Assumimos a denúncia da dupla jornada de trabalho. Arriscamos nossa própria integridade física para levar a público os casos de violência doméstica. Criamos no Rio de Janeiro o projeto das Delegacias Especializadas no Atendimento à Mulher. Lançamos o lema “nosso corpo nos pertence”. Passamos em revista a legislação, apontando a necessidade de revisão das normas discriminatórias. Atuamos na Assembleia Constituinte com parcial êxito. Conduzimos a luta pela descriminalização do aborto.

Em verdade, propúnhamos uma ampla reeducação da sociedade, visando eliminar a cultura machista. Pleiteávamos políticas públicas de igualdade de tratamento nas relações de família, nas empresas, de modo que a mulher passasse a ser destinatária de plena cidadania. Cogitávamos de uma nova sociedade em que os homens viessem a descer do confortável patamar dos privilégios para compartilhar as responsabilidades na esfera doméstica. Na verdade, queríamos apagar da lembrança lemas repetidos por retrógrados maridos: - mulher, você não está educando bem a sua filha. Por que diabos aqueles pais não se atribuíam responsabilidades por suas filhas, empurrando para as mulheres obrigações, ao mesmo tempo, de serviçais e de educadoras? 

Não havia dúvida de que a nova cultura com que sonhávamos, poderia resultar na redução ou na extinção, a longo prazo, do trabalho doméstico remunerado, sobretudo pela evasão das trabalhadoras para outros setores mais promissores do mercado. É o que ora se sinaliza, sem que a democracia inaugurada nos anos 80 tenha incorporado os novos valores propostos pelo movimento feminista. Passam-se os anos e os pilares do machismo continuam intocáveis. Vivendo em família, os homens, mesmo os mais jovens, ainda não arregaçam as mangas para se meter na cozinha e na ária de serviço. Todo o sistema de suporte doméstico das famílias ainda se apoia direta ou indiretamente nas mulheres.

Se  passa a ser difícil contratar a empregada doméstica, já que os  custos se elevam pela baixa oferta de mão de obra, as mulheres é que serão ainda mais penalizadas ao ter que se ocupar das tarefas do lar, duplicando a sua carga de trabalho na solidão da área de serviço. Estatísticas indicam que entre mulheres e homens profissionalmente ocupados, o tempo semanal consumido com os encargos domésticos é diverso – evidentemente o das mulheres é muito maior.

O fato é que a originária pauta do movimento feminista permanece atual.
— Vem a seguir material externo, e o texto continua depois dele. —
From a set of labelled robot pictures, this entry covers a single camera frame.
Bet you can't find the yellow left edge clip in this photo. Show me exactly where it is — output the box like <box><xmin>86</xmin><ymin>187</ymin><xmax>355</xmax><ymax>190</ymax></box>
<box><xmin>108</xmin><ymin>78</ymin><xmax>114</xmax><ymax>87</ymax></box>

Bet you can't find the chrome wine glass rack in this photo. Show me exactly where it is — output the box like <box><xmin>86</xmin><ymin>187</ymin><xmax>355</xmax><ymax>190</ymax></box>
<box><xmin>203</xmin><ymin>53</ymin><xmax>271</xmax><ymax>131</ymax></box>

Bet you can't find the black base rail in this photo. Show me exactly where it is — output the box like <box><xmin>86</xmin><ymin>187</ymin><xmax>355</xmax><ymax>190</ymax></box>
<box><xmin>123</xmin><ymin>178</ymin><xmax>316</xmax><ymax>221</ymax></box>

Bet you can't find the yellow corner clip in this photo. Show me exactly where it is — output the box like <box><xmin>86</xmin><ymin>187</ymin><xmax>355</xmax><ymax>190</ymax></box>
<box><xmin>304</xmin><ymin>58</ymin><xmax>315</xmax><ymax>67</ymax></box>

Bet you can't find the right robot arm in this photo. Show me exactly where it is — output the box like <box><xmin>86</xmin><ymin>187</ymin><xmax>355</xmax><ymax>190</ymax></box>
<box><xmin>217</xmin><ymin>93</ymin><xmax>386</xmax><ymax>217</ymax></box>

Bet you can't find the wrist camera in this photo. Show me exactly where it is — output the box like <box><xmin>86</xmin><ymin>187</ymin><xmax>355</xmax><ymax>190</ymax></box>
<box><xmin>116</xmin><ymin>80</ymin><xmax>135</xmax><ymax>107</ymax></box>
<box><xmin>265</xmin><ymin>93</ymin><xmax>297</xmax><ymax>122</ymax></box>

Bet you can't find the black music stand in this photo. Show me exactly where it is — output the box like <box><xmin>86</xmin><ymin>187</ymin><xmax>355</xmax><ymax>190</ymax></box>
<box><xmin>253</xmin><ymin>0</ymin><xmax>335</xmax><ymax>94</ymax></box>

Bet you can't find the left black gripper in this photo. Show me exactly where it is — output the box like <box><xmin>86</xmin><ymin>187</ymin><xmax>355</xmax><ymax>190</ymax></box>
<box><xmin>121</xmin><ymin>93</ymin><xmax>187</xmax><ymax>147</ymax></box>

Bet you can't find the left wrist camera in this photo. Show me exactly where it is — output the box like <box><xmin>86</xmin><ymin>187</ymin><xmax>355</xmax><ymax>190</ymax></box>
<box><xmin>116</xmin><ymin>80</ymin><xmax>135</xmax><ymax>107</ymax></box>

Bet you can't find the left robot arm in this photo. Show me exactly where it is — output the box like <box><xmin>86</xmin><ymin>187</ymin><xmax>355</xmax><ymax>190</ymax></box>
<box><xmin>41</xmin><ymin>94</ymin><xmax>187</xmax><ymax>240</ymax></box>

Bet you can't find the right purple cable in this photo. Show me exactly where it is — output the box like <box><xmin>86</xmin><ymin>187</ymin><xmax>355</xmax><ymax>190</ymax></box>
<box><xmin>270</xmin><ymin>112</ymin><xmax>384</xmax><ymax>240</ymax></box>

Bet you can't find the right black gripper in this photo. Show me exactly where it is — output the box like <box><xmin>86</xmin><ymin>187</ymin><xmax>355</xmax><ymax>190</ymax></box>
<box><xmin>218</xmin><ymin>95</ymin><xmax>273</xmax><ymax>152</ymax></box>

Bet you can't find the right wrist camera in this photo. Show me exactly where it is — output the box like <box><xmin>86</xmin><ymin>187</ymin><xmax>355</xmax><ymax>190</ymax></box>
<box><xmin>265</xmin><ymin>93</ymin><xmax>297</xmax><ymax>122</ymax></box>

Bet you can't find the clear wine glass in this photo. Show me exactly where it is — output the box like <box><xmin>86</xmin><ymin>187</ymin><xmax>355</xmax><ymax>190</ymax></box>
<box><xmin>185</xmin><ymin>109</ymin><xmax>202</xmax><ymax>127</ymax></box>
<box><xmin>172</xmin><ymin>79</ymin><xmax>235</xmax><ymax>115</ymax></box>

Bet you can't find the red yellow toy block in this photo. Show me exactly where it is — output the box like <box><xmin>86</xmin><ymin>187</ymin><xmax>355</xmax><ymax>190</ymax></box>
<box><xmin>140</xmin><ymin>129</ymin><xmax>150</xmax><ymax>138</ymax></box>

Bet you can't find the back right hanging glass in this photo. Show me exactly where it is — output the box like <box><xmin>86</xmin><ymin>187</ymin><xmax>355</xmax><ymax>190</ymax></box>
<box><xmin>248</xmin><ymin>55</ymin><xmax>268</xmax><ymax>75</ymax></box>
Sem demérito de outros pontos igualmente importantes, é preciso insistir na mudança de atitude dos homens em relação às mulheres e à família; urge postular a redução da jornada de trabalho para homens e mulheres; é hora de exigir dos governos medidas que garantam o pleno acesso às creches e escolas públicas de boa qualidade em tempo integral; impõe-se, igualmente, a reformulação do sistema de transportes, pois, hoje, além da jornada laboral, perde-se longo tempo no ir e vir do trabalho.  

Nos anos 60, a escritora feminista Carmen da Silva descreveu magistralmente as crueldades do sistema machista. Pois, chegamos ao século XXI e os diagnósticos de Carmen, infelizmente, permanecem atualizados. Bastaria reeditar “A Arte de Ser Mulher” que teríamos um bom retrato de nossa realidade.